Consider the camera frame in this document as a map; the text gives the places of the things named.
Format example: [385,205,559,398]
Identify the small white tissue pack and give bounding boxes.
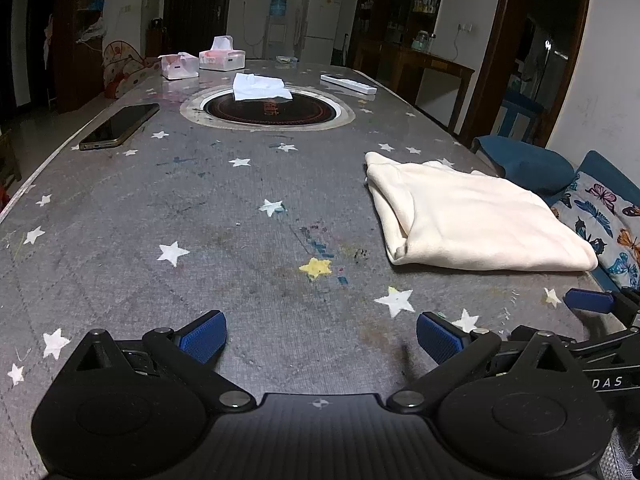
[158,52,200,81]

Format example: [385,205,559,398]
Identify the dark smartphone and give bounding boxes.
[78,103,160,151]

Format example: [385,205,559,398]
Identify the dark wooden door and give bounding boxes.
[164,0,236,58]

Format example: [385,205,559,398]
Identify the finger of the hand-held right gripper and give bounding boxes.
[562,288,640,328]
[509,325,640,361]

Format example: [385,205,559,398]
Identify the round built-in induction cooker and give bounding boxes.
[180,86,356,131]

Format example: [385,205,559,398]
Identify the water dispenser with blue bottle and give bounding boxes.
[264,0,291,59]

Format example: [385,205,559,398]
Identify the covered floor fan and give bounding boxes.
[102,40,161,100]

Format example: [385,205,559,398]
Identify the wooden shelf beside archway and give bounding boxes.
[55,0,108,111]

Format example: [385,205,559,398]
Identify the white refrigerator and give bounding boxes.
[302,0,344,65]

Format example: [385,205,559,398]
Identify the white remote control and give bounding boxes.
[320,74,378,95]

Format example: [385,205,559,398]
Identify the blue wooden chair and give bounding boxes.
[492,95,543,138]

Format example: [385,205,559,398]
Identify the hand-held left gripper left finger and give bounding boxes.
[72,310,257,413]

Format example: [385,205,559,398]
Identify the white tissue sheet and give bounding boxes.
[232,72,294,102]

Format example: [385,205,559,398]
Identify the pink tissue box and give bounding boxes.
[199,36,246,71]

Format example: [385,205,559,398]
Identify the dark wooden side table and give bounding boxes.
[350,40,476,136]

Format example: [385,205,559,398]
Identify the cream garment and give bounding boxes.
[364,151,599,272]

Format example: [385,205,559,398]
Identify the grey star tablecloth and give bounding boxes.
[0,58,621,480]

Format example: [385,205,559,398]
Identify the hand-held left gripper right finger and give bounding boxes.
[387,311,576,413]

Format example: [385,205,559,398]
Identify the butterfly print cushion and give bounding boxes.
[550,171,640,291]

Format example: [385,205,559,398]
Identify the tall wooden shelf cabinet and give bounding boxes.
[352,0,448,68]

----

As you output the material, omit the pictures but alter nothing else.

Consider the camera frame in this document as a map; the text gives the places of the things named.
Format example: [385,205,559,398]
Identify the small white tissue pack and give bounding boxes.
[158,52,200,81]

Format example: [385,205,559,398]
Identify the dark smartphone and give bounding boxes.
[78,103,160,151]

Format example: [385,205,559,398]
Identify the dark wooden door and give bounding boxes.
[164,0,236,58]

Format example: [385,205,559,398]
Identify the finger of the hand-held right gripper and give bounding boxes.
[562,288,640,328]
[509,325,640,361]

Format example: [385,205,559,398]
Identify the round built-in induction cooker and give bounding boxes.
[180,86,356,131]

Format example: [385,205,559,398]
Identify the water dispenser with blue bottle and give bounding boxes.
[264,0,291,59]

Format example: [385,205,559,398]
Identify the covered floor fan and give bounding boxes.
[102,40,161,100]

Format example: [385,205,559,398]
Identify the wooden shelf beside archway and give bounding boxes.
[55,0,108,111]

Format example: [385,205,559,398]
Identify the white refrigerator and give bounding boxes.
[302,0,344,65]

Format example: [385,205,559,398]
Identify the white remote control and give bounding boxes.
[320,74,378,95]

Format example: [385,205,559,398]
Identify the blue wooden chair and give bounding boxes.
[492,95,543,138]

Format example: [385,205,559,398]
Identify the hand-held left gripper left finger and give bounding boxes.
[72,310,257,413]

Format example: [385,205,559,398]
Identify the white tissue sheet and give bounding boxes.
[232,72,294,102]

Format example: [385,205,559,398]
Identify the pink tissue box and give bounding boxes.
[199,36,246,71]

Format example: [385,205,559,398]
Identify the dark wooden side table and give bounding boxes.
[350,40,476,136]

Format example: [385,205,559,398]
Identify the cream garment and give bounding boxes.
[364,151,599,272]

Format example: [385,205,559,398]
Identify the grey star tablecloth and give bounding boxes.
[0,58,621,480]

Format example: [385,205,559,398]
Identify the hand-held left gripper right finger and give bounding boxes.
[387,311,576,413]

Format example: [385,205,559,398]
Identify the butterfly print cushion and give bounding boxes.
[550,171,640,291]

Format example: [385,205,559,398]
Identify the tall wooden shelf cabinet and give bounding boxes.
[352,0,448,68]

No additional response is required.